» Directions: Would you please retype, exactly, the lines of the listing below between the line with "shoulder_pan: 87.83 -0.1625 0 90" and the line with "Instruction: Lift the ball", inclusive?

» Source records:
↓↓↓

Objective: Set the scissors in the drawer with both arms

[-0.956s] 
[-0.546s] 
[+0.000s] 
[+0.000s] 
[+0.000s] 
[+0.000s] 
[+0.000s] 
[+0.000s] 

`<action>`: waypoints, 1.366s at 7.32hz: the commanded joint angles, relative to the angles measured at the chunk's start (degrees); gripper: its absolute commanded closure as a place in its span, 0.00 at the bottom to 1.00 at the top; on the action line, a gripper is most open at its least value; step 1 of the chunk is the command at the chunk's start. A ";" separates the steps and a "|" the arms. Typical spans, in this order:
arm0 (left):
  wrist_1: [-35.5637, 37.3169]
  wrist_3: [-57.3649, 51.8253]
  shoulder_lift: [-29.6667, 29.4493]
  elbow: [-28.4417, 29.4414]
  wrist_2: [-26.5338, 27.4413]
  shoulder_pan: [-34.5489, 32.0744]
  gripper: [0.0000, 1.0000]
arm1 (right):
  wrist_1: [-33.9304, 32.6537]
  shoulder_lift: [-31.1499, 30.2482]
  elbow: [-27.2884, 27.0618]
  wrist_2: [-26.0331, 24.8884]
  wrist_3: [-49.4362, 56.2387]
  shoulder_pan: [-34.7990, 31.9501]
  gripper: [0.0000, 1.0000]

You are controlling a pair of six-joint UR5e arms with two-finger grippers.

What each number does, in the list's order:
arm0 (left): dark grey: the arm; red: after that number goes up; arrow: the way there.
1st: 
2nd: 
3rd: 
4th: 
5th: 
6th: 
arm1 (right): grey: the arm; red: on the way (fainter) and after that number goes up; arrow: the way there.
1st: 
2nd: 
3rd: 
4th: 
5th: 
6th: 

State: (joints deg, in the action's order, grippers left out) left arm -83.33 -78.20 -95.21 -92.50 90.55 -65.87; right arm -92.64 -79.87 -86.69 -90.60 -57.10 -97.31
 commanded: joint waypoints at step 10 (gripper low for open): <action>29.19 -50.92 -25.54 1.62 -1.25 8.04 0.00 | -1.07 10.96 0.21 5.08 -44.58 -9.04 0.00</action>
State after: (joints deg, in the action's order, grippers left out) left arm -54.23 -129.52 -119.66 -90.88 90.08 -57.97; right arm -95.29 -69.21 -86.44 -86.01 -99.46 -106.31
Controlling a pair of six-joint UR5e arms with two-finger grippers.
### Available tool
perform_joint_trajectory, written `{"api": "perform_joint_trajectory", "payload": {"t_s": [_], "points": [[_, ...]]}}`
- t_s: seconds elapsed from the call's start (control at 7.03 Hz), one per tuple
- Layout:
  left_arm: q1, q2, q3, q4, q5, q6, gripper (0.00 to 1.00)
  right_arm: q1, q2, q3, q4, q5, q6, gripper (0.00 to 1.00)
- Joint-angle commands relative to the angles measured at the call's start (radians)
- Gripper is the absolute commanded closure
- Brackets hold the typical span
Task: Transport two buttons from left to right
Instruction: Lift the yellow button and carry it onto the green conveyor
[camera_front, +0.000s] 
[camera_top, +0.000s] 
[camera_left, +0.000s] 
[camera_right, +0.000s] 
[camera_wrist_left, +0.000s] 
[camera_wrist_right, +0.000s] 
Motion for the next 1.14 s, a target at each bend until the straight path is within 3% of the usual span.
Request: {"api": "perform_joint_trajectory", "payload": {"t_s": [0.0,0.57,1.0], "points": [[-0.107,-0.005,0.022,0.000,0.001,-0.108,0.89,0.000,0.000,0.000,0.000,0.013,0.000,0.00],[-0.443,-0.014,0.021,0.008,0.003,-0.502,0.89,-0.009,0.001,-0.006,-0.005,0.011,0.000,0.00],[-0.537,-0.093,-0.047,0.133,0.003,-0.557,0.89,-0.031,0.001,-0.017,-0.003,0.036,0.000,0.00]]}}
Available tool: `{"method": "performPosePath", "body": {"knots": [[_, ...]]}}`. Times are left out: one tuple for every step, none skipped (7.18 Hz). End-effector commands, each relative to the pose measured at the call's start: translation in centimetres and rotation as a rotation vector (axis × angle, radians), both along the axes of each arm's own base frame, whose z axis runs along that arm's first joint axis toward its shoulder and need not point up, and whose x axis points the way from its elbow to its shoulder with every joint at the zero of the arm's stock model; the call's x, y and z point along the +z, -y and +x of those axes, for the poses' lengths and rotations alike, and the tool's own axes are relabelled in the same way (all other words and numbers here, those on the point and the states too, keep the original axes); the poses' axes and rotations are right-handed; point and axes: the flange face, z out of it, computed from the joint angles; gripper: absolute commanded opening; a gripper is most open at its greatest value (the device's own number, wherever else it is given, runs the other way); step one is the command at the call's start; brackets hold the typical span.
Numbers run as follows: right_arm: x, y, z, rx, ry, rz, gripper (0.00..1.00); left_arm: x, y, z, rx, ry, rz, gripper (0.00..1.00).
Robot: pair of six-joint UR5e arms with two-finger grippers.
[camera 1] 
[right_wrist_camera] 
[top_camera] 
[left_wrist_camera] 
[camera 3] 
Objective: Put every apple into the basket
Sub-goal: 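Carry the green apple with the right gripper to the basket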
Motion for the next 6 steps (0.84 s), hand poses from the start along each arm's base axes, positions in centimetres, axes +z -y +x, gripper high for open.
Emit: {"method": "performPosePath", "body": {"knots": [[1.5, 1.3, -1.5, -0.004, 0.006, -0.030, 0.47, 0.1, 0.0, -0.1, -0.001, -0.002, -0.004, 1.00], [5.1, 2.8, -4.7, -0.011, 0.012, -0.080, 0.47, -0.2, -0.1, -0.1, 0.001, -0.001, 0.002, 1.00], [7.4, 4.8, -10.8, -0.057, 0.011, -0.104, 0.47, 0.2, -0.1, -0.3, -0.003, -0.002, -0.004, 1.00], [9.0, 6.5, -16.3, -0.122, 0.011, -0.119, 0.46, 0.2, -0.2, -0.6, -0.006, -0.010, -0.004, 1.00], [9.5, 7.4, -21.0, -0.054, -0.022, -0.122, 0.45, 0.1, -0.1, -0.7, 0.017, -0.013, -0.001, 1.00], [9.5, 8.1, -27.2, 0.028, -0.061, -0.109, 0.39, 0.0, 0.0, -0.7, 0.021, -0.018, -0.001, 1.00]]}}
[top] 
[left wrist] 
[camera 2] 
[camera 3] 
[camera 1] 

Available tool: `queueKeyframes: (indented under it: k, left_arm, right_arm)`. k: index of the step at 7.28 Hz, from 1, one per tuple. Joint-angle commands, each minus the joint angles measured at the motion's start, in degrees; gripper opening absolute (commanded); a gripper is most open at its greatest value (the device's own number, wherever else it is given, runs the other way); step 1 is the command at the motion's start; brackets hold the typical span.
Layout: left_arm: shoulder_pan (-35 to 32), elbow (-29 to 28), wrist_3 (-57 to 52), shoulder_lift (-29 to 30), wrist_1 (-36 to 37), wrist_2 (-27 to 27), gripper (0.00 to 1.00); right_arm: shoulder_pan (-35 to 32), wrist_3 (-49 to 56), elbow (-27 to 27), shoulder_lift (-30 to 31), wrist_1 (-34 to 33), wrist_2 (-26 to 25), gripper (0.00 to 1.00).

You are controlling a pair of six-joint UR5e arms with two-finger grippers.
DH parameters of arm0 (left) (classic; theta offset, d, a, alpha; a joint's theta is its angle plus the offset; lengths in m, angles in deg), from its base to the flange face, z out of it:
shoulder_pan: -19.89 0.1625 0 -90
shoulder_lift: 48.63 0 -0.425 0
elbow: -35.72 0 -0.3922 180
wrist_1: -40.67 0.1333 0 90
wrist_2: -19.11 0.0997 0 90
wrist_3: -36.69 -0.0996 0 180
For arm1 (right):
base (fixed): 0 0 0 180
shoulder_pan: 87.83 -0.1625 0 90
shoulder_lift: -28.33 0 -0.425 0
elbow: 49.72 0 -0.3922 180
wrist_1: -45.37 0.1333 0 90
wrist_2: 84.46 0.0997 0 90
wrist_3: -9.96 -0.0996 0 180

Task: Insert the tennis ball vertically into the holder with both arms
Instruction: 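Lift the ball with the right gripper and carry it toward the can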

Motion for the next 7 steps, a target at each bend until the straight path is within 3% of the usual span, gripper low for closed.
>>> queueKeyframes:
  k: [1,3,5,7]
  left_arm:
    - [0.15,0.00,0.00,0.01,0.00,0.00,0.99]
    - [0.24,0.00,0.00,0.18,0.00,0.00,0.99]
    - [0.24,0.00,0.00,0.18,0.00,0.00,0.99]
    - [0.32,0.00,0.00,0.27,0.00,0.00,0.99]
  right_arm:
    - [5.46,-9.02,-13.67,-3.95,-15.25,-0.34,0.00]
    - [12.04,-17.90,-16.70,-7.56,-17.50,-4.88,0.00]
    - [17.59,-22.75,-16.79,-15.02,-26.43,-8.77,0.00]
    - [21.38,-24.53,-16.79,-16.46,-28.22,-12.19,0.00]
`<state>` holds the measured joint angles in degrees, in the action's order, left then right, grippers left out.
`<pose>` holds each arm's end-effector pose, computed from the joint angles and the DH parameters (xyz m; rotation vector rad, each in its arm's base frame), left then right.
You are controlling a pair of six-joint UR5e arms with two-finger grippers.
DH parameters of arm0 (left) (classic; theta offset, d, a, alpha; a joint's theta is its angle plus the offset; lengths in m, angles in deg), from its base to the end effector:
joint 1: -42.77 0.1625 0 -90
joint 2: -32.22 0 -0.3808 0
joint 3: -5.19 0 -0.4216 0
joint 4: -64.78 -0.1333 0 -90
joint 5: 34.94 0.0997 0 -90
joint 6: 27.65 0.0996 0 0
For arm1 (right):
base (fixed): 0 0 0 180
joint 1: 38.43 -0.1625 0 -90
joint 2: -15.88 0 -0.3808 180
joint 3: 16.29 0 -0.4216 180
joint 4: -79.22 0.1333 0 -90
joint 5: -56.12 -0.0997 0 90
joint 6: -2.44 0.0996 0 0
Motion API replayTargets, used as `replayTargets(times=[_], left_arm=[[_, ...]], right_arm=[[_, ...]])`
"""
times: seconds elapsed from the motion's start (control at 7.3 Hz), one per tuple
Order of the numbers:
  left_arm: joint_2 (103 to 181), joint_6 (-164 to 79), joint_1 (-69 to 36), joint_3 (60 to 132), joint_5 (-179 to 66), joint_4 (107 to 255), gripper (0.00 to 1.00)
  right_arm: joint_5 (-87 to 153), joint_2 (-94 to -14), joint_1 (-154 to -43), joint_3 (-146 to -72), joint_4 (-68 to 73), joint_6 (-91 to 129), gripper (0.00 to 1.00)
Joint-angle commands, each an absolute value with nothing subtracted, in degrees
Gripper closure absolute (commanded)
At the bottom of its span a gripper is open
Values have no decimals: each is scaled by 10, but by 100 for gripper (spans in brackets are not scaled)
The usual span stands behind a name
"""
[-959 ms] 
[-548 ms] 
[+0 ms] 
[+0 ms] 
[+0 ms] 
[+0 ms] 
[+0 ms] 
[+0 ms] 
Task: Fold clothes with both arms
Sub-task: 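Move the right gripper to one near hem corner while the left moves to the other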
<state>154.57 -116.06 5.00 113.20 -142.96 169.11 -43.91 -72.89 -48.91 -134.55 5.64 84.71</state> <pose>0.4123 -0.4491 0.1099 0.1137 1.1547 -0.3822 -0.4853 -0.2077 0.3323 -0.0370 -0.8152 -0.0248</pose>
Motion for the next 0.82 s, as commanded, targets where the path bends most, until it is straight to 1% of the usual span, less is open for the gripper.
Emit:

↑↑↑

» Result:
shoulder_pan: 87.83 -0.1625 0 90
shoulder_lift: -28.33 0 -0.425 0
elbow: 49.72 0 -0.3922 180
wrist_1: -45.37 0.1333 0 90
wrist_2: 84.46 0.0997 0 90
wrist_3: -9.96 -0.0996 0 180

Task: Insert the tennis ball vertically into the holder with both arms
Instruction: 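Lift the ball with the right gripper and carry it toward the can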

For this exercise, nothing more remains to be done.